D'une rive à l'autre sur le Verdon



 

 








 

 
dessin extrait de la traversée de la Durance signé Catherine Lonchambon


 

 

Ce qui était valable pour la Durance l'était aussi pour le Verdon.
La seule différence majeure étant que le cours du Verdon était moins large et que le flottage, s'il a existé, n'avait pas l'ampleur de celui de la Durance.

L'illustration de la barque fait bien apparaître les deux éléments essentiels de son équipement :
un mat central sur lequel glisse la barque en s'appuyant sur un cordage, un gouvernail à l'arrière et le "passeur" qui constitue le seul équipage de l'embarcation.



 
Globalement, l'article de madame Lonchambon la traversée de la Durance donne une idée précise de ce qui pouvait ou devait se passer sur le Verdon au niveau de Vinon.
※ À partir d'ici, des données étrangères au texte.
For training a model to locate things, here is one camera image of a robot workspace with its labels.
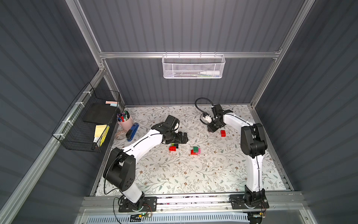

Car, jusqu'à l'orée de la Révolution française, il fallait bien la traverser cette rivière en toutes saisons et quel que soit le débit capricieux de ce torrent arrivant des montagnes sans aucun ouvrage pour le retenir.

Avec le pont en 1786/1789, soit vers la fin du XVIIIème siècle, plus de barque et avec le début du XXème siècle mise en place de barrages pour réguler le cours de la rivière.